Tim Shepard  writes:

> Thanks for unconfusing me a couple weeks ago, and cluing me into how
> the limit on ->pending_frames is not really relevant for the data
> packets that go through the new intermediate queues.
>
> But I'm not sure if this would allow us to remove the limit on
> pending_frames because even though normal data packets would not
> normally build up that many packets, there are other packet types
> which bypass the intermediate queues and are transmitted directly
> (also in most cases bypassing the ath9k internal queues in the way
> ath9k worked before we patched it to use the mac80211 intermediate
> queues).

Yes, but, well, since they're not queued they are not going to overflow
anything. The aggregation building logic stops at two queued aggregates,
so the default limit of 123 packets is never going to be hit when the
queue is moved into the mac80211 layer. So keeping the knobs around only
helps people who purposefully want to cripple their ability to do
aggregation; and it won't be doing what it promises (limiting qlen),
since that is now moved out of the driver. So IMO, removing the knobs is
the right thing to do. I have already updated my patch to do so, which
I'll send as a v2 once the other bits are resolved.

> Along similar lines, from reading the code I think your patch has
> introduced a bug (but I don't know how to demonstrate it at runtime).
>
> Looking in the body of ath_tx_start() at the result of applying your
> patch, we now see this:
>
>   [...]
>
>   /* Force queueing of all frames that belong to a virtual interface on
>* a different channel context, to ensure that they are sent on the
>* correct channel.
>*/
>   if (((avp && avp->chanctx != sc->cur_chan) ||
>sc->cur_chan->stopped) && !txctl->force_channel) {
>   if (!txctl->an)
>   txctl->an = >mcast_node;
>   queue = true;
>   skip_uapsd = true;
>   }
>
>   if (!skip_uapsd && ps_resp) {
>   ath_txq_unlock(sc, txq);
>   txq = sc->tx.uapsdq;
>   ath_txq_lock(sc, txq);
>   } else if(WARN_ON(txctl->an && queue)) 
>   ath_txq_unlock(sc, txq);
>   return -EINVAL;
>   }
>
>   [...]
>
> In the case where the first if body above is run to force queuing of
> all packets (not just normal data packets), then the else case of the
> second if statement above will surely run and its if statement will
> surely be true, so your new WARN_ON will happen.

Yup, I'm aware of that (and it's why I put in the WARN_ON instead of
just removing those code paths).

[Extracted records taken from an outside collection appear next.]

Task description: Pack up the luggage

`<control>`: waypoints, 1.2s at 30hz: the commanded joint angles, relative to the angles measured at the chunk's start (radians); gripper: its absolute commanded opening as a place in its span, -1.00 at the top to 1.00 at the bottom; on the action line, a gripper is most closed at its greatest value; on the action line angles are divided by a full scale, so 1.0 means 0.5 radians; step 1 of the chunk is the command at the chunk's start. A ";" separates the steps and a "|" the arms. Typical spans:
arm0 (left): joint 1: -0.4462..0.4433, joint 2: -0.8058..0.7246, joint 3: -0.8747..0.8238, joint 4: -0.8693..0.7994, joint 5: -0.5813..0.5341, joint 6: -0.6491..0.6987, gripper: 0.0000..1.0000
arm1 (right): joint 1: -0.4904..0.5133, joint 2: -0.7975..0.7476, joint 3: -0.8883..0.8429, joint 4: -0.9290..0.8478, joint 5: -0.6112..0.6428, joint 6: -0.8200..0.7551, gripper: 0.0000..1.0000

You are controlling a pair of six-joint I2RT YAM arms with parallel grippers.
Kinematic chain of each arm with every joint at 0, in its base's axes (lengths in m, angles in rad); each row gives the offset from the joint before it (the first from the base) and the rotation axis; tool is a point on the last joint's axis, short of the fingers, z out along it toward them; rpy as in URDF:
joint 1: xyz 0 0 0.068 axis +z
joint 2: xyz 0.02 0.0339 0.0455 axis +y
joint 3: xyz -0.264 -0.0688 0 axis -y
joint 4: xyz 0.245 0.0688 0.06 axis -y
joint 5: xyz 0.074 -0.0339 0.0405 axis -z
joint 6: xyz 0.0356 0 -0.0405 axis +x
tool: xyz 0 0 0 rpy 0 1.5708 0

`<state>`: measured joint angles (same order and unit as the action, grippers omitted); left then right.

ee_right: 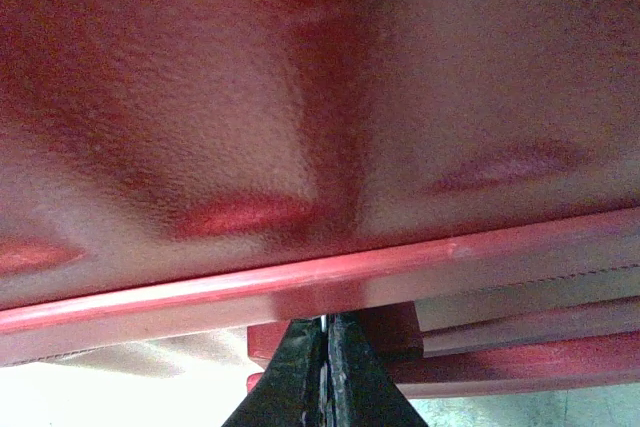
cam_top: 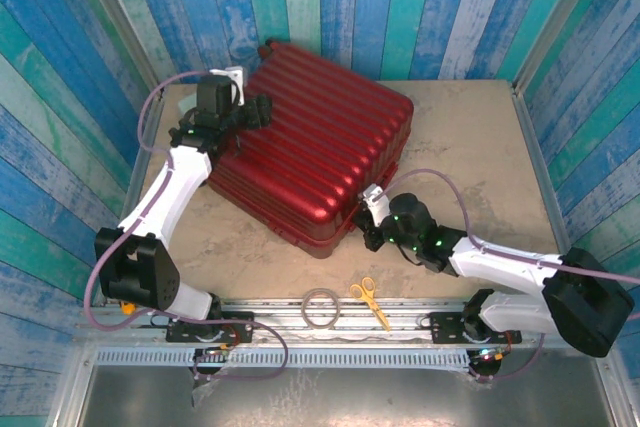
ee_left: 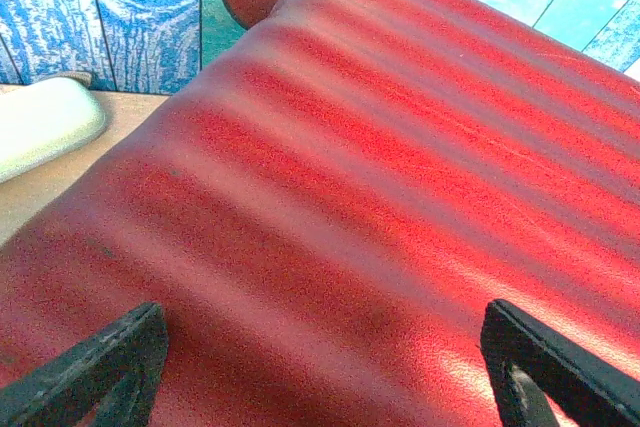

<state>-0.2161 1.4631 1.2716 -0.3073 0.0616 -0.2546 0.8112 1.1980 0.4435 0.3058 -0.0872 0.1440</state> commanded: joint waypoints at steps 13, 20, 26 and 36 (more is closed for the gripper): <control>-0.056 0.254 -0.081 -0.358 0.023 -0.005 -0.68 | -0.177 -0.095 0.011 -0.097 0.489 0.197 0.99; -0.062 0.281 -0.071 -0.406 -0.040 0.003 -0.67 | -0.335 -0.063 0.070 -0.183 0.433 0.194 0.99; -0.068 0.302 -0.065 -0.433 -0.073 0.006 -0.67 | -0.541 -0.006 0.126 -0.209 0.313 0.207 0.99; -0.092 0.356 -0.046 -0.490 -0.142 0.008 -0.67 | -0.817 0.267 0.313 -0.220 0.107 0.151 0.99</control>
<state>-0.2577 1.5520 1.3148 -0.2493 -0.0048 -0.2134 0.4561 1.3041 0.5770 0.2340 -0.0769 0.2199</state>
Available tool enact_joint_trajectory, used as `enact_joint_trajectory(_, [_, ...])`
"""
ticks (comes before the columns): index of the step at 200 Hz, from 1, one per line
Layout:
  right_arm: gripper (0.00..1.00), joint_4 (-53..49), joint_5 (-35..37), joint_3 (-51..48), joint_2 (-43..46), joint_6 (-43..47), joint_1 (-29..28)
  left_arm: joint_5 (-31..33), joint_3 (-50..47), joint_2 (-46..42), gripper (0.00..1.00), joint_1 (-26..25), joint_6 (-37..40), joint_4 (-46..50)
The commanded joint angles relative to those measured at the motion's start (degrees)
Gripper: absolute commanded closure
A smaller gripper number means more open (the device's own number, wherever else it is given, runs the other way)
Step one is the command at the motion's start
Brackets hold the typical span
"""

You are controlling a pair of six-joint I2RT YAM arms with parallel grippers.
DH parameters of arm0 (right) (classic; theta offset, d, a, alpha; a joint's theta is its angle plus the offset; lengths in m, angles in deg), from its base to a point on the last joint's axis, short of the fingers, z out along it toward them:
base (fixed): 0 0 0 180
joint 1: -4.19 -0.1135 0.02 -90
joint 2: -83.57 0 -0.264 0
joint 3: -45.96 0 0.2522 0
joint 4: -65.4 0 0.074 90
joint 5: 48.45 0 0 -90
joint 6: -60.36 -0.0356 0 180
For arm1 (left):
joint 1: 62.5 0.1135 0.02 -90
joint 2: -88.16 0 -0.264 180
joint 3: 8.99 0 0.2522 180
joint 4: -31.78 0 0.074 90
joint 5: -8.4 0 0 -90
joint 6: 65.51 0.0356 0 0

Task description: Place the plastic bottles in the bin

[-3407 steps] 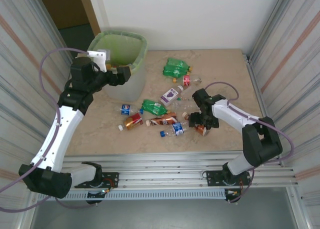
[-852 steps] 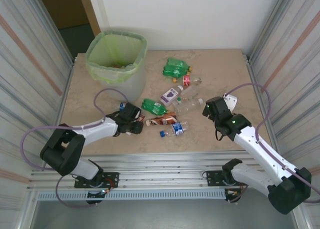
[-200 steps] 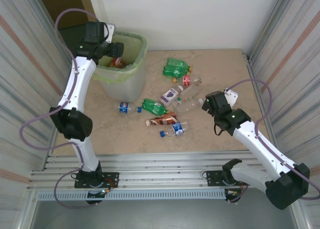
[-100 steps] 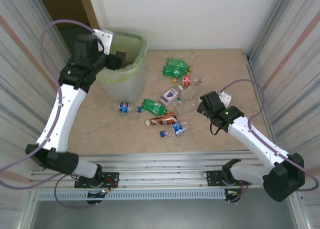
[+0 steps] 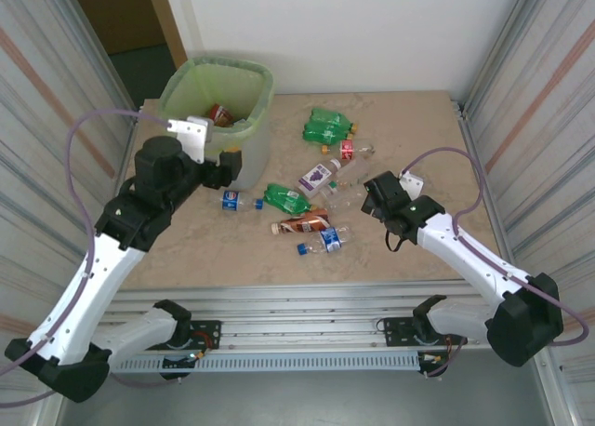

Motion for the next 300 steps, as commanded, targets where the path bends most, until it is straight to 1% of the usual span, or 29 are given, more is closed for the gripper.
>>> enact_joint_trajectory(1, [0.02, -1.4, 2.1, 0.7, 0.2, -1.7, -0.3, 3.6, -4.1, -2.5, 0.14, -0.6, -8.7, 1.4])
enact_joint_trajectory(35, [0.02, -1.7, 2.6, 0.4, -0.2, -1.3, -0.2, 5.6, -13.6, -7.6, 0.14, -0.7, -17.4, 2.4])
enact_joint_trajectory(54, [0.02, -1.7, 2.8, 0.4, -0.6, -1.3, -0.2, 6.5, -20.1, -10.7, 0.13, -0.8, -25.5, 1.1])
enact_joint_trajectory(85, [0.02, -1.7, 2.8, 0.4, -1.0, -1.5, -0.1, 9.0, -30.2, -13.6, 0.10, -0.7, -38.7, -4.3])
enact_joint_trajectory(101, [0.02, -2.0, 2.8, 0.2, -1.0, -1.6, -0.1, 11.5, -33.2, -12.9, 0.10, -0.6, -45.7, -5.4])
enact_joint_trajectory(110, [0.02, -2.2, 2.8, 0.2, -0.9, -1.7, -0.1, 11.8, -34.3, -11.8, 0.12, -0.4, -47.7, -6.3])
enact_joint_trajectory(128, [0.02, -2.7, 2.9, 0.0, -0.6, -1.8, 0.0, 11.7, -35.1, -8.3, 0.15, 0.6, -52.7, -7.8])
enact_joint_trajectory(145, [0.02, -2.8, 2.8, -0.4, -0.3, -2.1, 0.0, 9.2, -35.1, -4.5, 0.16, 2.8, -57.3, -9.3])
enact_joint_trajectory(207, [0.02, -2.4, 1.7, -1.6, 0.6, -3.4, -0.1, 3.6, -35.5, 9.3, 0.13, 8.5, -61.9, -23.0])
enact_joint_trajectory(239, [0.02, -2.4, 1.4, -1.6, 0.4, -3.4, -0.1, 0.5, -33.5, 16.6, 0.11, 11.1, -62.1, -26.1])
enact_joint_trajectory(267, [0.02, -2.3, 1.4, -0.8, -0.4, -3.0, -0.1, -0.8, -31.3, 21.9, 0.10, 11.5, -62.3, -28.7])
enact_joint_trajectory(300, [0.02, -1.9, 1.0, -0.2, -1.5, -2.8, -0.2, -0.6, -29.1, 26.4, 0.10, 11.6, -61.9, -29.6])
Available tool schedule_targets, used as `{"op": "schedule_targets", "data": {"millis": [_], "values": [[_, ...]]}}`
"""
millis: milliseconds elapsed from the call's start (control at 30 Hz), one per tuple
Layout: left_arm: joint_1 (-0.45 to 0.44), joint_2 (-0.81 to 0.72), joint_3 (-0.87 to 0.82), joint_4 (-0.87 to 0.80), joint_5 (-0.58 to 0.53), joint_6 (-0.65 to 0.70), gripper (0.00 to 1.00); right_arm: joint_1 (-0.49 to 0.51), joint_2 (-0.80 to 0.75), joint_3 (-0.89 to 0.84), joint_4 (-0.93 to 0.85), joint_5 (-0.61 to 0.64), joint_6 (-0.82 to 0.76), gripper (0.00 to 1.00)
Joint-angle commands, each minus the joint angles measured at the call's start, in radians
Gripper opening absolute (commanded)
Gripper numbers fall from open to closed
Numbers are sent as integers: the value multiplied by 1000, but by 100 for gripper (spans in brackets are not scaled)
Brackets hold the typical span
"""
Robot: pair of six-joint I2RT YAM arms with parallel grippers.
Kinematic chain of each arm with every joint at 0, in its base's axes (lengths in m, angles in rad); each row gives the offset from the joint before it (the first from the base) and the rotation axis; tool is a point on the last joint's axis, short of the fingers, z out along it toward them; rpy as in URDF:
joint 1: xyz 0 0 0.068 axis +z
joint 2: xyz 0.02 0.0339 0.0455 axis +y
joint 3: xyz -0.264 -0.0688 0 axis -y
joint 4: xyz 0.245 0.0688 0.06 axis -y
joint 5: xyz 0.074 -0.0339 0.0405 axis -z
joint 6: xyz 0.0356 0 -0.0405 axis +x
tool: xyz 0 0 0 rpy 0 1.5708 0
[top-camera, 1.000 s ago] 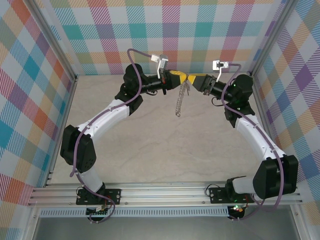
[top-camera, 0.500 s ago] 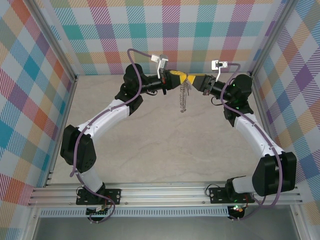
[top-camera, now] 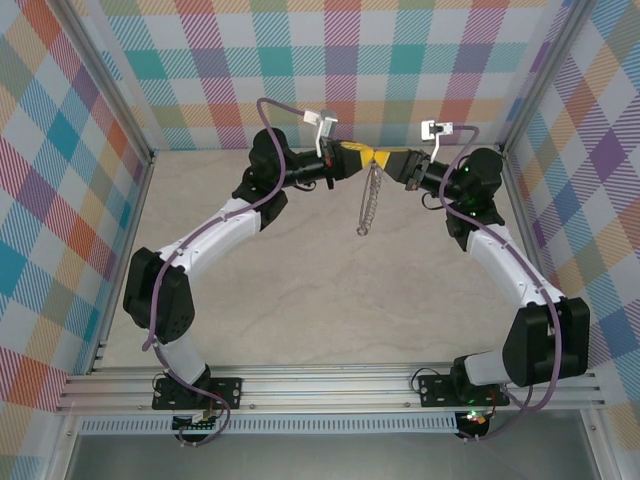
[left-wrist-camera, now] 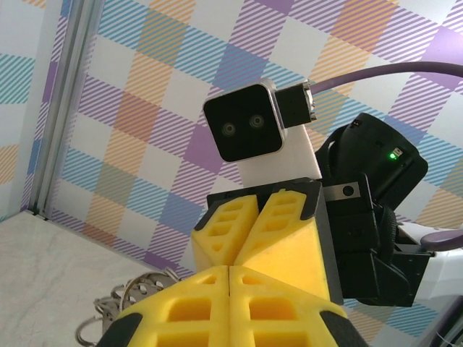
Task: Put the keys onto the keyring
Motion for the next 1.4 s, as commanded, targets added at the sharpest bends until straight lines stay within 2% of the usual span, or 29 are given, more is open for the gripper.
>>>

Haven't seen it trigger yet, but
haven't tried very hard either. Guess you're right that it requires
vifs on different channels...

> Earlier Felix said:
>
>> Channel context based queue handling can be dealt with by
>> stopping/starting relevant queues on channel context changes.
>
> But I don't see how to handle the case here where packets get passed
> to the driver with ath_tx_start() and wind up in the scenario above.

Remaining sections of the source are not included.